**What the task requires:**
Word for word, copy out every line of the records, omitting each picture.

=== Section Start ===

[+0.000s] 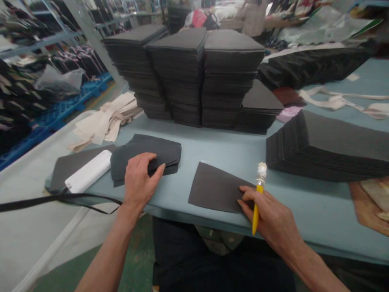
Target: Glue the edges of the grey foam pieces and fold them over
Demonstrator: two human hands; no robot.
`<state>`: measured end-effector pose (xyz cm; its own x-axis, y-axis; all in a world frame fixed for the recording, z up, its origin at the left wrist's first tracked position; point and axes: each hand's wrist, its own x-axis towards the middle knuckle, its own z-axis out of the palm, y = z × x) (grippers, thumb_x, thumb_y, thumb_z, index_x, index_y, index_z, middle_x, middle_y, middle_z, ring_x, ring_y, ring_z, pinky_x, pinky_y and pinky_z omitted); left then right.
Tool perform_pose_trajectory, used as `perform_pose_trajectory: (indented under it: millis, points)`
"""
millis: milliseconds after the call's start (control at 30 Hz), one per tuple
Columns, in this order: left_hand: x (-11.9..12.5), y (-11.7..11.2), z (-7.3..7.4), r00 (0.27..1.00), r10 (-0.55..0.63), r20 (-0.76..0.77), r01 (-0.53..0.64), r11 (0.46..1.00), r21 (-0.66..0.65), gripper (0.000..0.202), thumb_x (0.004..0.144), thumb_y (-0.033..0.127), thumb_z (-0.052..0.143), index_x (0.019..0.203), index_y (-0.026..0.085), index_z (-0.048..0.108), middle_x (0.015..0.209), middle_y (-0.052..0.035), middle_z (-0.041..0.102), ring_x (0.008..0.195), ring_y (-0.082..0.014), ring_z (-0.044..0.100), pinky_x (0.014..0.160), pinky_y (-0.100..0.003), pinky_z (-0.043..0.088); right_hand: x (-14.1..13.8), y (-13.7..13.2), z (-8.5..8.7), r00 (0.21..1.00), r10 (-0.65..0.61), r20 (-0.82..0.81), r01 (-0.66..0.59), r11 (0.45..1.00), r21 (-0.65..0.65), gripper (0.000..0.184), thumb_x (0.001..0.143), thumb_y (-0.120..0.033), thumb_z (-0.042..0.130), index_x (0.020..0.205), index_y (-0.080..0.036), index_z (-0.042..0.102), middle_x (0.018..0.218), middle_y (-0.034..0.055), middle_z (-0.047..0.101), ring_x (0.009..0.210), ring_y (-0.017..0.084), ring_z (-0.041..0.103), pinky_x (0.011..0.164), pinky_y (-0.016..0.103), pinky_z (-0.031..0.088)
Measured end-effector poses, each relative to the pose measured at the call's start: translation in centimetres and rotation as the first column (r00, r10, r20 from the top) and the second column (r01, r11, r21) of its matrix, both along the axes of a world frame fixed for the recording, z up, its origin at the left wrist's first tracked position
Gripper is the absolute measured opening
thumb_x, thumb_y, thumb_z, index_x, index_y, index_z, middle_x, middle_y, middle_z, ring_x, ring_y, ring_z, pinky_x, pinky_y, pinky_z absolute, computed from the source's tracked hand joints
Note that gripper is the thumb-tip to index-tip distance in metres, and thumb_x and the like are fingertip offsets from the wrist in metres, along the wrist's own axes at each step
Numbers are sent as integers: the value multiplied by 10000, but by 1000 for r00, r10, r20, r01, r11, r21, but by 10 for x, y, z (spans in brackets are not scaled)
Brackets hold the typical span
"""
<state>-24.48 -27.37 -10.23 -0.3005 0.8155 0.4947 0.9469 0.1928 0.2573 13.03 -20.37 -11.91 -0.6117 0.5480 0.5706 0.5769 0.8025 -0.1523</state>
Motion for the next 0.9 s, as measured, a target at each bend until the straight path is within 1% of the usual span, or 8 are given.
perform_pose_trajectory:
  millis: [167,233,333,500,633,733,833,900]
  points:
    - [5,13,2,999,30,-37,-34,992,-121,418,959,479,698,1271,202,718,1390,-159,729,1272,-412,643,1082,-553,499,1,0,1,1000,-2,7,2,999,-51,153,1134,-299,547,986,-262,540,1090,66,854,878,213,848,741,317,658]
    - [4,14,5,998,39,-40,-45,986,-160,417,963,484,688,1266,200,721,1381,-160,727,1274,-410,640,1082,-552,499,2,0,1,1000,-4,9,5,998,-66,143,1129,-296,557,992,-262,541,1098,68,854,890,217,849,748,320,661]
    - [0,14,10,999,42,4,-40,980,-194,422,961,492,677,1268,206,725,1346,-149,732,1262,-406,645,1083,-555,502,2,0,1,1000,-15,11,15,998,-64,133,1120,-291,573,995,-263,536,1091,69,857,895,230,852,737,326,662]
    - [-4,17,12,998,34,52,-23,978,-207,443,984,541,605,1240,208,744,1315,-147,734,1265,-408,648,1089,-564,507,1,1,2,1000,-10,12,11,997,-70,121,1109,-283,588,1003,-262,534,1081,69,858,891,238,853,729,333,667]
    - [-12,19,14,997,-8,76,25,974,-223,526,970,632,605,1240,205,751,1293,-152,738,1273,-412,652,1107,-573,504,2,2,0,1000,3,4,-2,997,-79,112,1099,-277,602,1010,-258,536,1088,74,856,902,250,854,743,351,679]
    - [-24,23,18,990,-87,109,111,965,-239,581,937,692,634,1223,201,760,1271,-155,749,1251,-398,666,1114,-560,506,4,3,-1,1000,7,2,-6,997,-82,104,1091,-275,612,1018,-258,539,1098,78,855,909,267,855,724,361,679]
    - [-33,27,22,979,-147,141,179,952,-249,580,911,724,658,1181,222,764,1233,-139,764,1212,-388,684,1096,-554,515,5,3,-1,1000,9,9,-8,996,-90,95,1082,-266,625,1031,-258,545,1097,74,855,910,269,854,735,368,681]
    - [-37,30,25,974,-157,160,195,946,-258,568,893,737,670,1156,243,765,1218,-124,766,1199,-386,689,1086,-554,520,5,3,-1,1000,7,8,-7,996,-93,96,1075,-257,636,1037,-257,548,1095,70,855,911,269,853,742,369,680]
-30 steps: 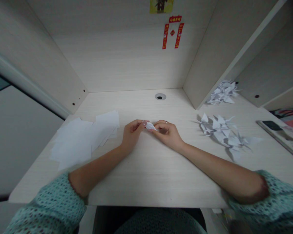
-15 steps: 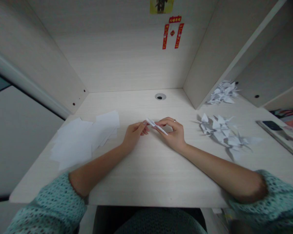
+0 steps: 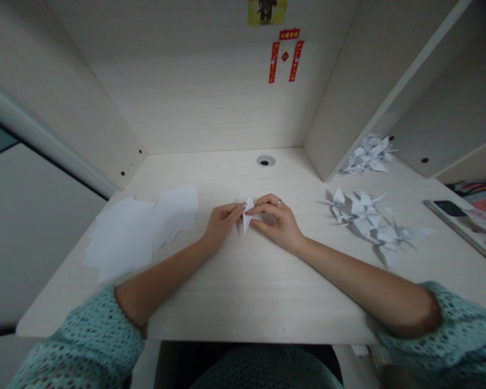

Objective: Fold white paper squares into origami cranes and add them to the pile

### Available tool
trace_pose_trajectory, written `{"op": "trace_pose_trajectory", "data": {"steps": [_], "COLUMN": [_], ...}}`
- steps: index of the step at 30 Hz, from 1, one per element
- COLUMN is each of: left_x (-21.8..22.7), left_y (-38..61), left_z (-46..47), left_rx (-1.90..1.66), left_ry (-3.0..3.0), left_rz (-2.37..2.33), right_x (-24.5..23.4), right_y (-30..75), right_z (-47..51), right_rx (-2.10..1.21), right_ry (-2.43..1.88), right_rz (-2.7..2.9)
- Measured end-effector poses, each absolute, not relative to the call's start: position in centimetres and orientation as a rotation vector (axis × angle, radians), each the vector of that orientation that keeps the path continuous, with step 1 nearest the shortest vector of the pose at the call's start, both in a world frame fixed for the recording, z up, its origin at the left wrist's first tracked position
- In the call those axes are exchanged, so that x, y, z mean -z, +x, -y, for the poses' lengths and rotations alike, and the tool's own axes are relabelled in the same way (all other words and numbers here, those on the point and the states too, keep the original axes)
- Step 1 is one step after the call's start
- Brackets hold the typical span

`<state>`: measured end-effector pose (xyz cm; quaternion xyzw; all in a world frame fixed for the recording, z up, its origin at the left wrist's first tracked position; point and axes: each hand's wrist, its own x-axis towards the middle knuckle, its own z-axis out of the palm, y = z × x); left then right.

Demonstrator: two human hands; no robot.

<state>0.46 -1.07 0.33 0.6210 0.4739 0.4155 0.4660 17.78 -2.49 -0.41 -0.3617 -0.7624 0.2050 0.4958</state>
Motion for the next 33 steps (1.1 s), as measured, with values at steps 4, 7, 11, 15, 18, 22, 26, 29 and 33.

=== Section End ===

**Result of the task:**
[+0.000s] 
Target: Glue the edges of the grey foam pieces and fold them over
Demonstrator: two human hands; no robot.
`<state>`: measured end-effector pose (xyz cm; its own x-axis, y-axis; all in a world frame fixed for the recording, z up, its origin at the left wrist's first tracked position; point and axes: each hand's wrist, its own x-axis towards the middle knuckle, its own z-axis out of the palm, y = z × x) (grippers, thumb_x, thumb_y, thumb_z, index_x, index_y, index_z, middle_x, middle_y, middle_z, ring_x, ring_y, ring_z, pinky_x, pinky_y and pinky_z omitted); left then right.
Tool perform_pose_trajectory, used as `perform_pose_trajectory: (indented under it: millis, points)`
"""
millis: milliseconds after the call's start (control at 30 Hz), one per tuple
Columns, in this order: left_hand: x (-11.9..12.5), y (-11.7..11.2), z (-7.3..7.4), r00 (0.27..1.00), r10 (-0.55..0.63), r20 (-0.76..0.77), r01 (-0.53..0.64), r11 (0.46..1.00), r21 (-0.66..0.65), gripper (0.000..0.202), thumb_x (0.004..0.144), thumb_y (-0.033..0.127), thumb_z (-0.052..0.143), index_x (0.019..0.203), index_y (-0.026..0.085), index_z (-0.048..0.108), middle_x (0.015..0.209), middle_y (-0.052..0.035), middle_z (-0.041..0.102), ring_x (0.008..0.195), ring_y (-0.082..0.014), ring_z (-0.044..0.100), pinky_x (0.014..0.160), pinky_y (-0.100..0.003), pinky_z (-0.043..0.088); right_hand: x (-14.1..13.8), y (-13.7..13.2), z (-8.5..8.7), r00 (0.21..1.00), r10 (-0.65..0.61), r20 (-0.82..0.81), r01 (-0.66..0.59), r11 (0.45..1.00), r21 (-0.65..0.65), gripper (0.000..0.184), thumb_x (0.001..0.143), thumb_y (-0.120..0.033), thumb_z (-0.042..0.130), index_x (0.020..0.205), index_y (-0.080..0.036), index_z (-0.042..0.102), middle_x (0.018..0.218), middle_y (-0.034..0.055), middle_z (-0.047..0.101), ring_x (0.009..0.210), ring_y (-0.017..0.084), ring_z (-0.041..0.103), pinky_x (0.011..0.164), pinky_y (-0.016..0.103), pinky_z (-0.031..0.088)
Measured end-effector poses, each relative to the pose measured at the call's start: translation in centimetres and rotation as the first column (r00, r10, r20 from the top) and the second column (r01, r11, r21) of its matrix, both along the axes of a world frame fixed for the recording, z up, its origin at the left wrist's first tracked position
Gripper is the absolute measured opening
thumb_x, thumb_y, thumb_z, index_x, index_y, index_z, middle_x, middle_y, middle_z, ring_x, ring_y, ring_z, pinky_x, pinky_y, pinky_z absolute, computed from the source's tracked hand joints
Note that gripper is the thumb-tip to index-tip distance in metres, and thumb_x and the like are fingertip offsets from the wrist in metres, along the wrist's own axes at each step
Numbers are sent as integers: the value multiplied by 10000, but by 1000 for r00, r10, r20, r01, r11, r21, but by 10 for x, y, z (spans in brackets are not scaled)
Brackets hold the typical span
"""
<state>-24.48 -27.37 -10.23 -0.3005 0.8155 0.4947 0.9469 0.1928 0.2573 13.03 -20.37 -11.91 -0.6117 0.5480 0.5706 0.5769 0.8025 -0.1523</state>
Motion for the next 0.9 s, as measured, a target at each bend until the straight path is within 1% of the usual span, or 8 are given.
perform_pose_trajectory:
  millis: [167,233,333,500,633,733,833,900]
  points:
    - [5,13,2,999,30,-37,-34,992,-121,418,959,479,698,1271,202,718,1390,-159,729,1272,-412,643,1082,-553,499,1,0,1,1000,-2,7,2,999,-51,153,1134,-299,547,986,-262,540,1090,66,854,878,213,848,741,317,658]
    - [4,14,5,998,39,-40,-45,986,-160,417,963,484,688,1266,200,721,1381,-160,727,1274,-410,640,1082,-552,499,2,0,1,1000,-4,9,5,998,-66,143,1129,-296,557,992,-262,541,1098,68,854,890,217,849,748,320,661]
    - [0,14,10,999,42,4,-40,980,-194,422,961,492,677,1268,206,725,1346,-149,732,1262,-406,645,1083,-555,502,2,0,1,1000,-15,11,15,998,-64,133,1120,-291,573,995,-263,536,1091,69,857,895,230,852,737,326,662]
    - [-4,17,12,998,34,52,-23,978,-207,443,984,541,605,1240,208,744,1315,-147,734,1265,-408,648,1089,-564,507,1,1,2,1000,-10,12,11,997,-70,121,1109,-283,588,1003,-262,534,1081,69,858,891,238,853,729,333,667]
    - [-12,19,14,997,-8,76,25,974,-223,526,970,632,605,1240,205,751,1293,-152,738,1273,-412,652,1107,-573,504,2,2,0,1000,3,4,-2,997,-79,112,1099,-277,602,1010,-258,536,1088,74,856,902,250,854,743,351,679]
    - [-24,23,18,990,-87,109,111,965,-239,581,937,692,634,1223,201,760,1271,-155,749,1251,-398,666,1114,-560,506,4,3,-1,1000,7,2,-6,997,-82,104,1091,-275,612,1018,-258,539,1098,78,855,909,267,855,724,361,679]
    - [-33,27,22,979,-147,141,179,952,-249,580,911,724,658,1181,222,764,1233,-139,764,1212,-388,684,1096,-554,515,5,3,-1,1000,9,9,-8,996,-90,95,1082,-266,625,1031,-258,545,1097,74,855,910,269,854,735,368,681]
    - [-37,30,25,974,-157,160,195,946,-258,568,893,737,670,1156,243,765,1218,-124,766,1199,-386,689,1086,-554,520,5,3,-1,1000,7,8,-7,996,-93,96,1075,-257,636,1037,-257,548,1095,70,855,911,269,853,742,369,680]
-30 steps: 
-15 steps: 
+0 steps: 

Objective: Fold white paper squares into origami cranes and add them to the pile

### Available tool
trace_pose_trajectory, written `{"op": "trace_pose_trajectory", "data": {"steps": [_], "COLUMN": [_], ...}}`
- steps: index of the step at 30 Hz, from 1, one per element
- COLUMN is each of: left_x (-21.8..22.7), left_y (-38..61), left_z (-46..47), left_rx (-1.90..1.66), left_ry (-3.0..3.0), left_rz (-2.37..2.33), right_x (-24.5..23.4), right_y (-30..75), right_z (-47..51), right_rx (-2.10..1.21), right_ry (-2.43..1.88), right_rz (-2.7..2.9)
- Measured end-effector poses, each absolute, not relative to the call's start: position in centimetres and orientation as a rotation vector (axis × angle, radians), each the vector of that orientation that keeps the path continuous, with step 1 nearest the shortest vector of the pose at the call's start, both in a world frame fixed for the recording, z up, its origin at the left wrist's first tracked position
- In the call those axes are exchanged, so that x, y, z mean -z, +x, -y, for the poses' lengths and rotations alike, and the tool's own axes are relabelled in the same way (all other words and numbers here, those on the point and the states too, keep the original axes)
- Step 1 is one step after the call's start
- Brackets hold the typical span

`<state>`: measured end-effector pose (xyz cm; quaternion xyzw; all in a world frame fixed for the recording, z up, its origin at the left wrist's first tracked position; point and axes: each hand's wrist, its own x-axis towards the middle knuckle, its own z-axis out of the palm, y = z × x); left then right.

Demonstrator: two human hands; no robot.

<state>0.46 -1.07 0.33 0.6210 0.4739 0.4155 0.4660 17.78 -2.49 -0.41 -0.3617 -0.7624 0.2050 0.4958</state>
Motion for the next 33 steps (1.1 s), as measured, with values at steps 4, 7, 11, 15, 18, 22, 26, 29 and 33.

That finishes the output for this exercise.